As the government ratchets up its enforcement efforts, it is also aggressively seeking large penalties for criminal conduct. At a sentencing hearing held in USA v. W. Scott Harkonen on November 15, 2010, the government sought a 10-year prison sentence for the convicted former president and CEO of InterMune, Inc.9 In September, Mr. Harkonen was convicted of one count of wire fraud for his role in issuing a press release containing false statements and encouraging off-label uses of the drug Actimmune. US Senior District Judge Marilyn H. Patel found the government’s sentencing position so aggressive that she continued the hearing and ordered the government to file a revised sentencing position.

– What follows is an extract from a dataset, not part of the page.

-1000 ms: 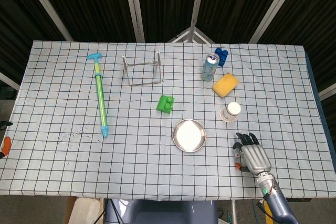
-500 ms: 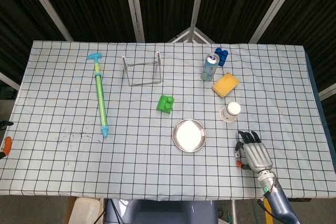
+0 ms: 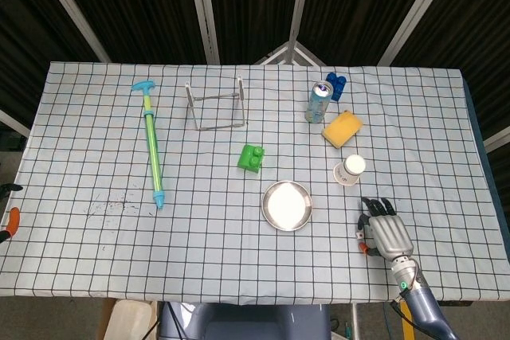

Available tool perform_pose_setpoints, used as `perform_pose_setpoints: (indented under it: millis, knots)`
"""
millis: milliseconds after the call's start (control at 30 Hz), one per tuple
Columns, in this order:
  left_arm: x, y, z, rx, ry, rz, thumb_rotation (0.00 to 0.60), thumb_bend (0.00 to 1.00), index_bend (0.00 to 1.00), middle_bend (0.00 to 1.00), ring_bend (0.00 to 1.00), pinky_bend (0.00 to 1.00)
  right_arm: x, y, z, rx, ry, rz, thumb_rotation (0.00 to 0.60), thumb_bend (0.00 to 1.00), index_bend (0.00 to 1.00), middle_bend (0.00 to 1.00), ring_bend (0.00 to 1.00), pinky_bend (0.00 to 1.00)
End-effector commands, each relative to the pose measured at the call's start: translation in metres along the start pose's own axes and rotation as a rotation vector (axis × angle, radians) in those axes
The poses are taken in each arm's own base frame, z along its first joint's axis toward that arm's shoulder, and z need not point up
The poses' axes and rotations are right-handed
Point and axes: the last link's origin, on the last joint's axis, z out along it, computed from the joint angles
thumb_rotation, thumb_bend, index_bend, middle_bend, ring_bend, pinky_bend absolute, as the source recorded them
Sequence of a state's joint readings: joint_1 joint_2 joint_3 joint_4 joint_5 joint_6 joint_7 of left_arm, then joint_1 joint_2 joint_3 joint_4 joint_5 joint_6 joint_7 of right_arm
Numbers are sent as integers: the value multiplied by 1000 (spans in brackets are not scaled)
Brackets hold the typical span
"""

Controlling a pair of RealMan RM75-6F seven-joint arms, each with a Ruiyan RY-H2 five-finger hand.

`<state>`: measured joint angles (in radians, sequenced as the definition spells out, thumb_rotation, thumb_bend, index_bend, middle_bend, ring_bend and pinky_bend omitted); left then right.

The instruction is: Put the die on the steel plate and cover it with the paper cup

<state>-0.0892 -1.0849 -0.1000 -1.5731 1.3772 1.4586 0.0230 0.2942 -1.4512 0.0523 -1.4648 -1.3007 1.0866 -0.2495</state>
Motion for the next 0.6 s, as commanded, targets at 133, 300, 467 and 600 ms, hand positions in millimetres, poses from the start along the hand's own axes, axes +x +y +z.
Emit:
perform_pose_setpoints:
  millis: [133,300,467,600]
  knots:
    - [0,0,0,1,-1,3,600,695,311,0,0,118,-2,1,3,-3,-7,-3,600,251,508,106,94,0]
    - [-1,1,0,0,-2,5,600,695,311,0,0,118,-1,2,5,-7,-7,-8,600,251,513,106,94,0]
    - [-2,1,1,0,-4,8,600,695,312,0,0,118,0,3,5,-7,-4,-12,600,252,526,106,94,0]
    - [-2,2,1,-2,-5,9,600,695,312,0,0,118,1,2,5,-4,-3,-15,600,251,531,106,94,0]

The FDCA and the Social Security Act (SSA) allow the government to pursue smaller, albeit devastating, misdemeanor charges. A misdemeanor violation of the FDCA can lead to imprisonment of up to one year.10 Subsequent misdemeanor violations may constitute felony offenses punishable with three years in prison and debarment that would preclude an executive from working in the pharmaceutical industry.11 Under the SSA, the Health and Human Services Department can exclude an executive from doing business with federal health care programs, when only the entity is convicted of an offense.12 Indeed, the government recently banned KV Pharmaceutical Co. (KV) executive Mark Hermelin from doing business with Medicare and Medicaid, after the company pleaded guilty to charges that it failed to adhere to required good manufacturing practices and, as a result, sold oversized drugs.13 It is believed that Mr. Hermelin is the first pharmaceutical executive to be banned by the HHS without having been convicted of a crime.14 Mr. Hermelin also was forced to resign from the Board of KV and sell his corporate shares to prevent KV from being excluded from participating in federal health care programs.15
The government’s new enforcement agenda is likely to usher in a wave of investigations and prosecutions, adding another dimension to the concerns faced by pharmaceutical executives when confronted with a regulatory investigation. As the stakes rise for pharmaceutical executives, companies must implement and effectively operate comprehensive compliance programs that include meaningful, appropriately targeted monitoring and auditing components and robust record-keeping protocols. Establishing procedures for responding to employee concerns about business practices and operations is an important component of any compliance program. Prudent executives should be demonstrably involved in promoting and assessing the effectiveness of corporate compliance efforts and document their efforts to ensure that unsatisfactory compliance findings are pursued until identified risks have been corrected or resolved.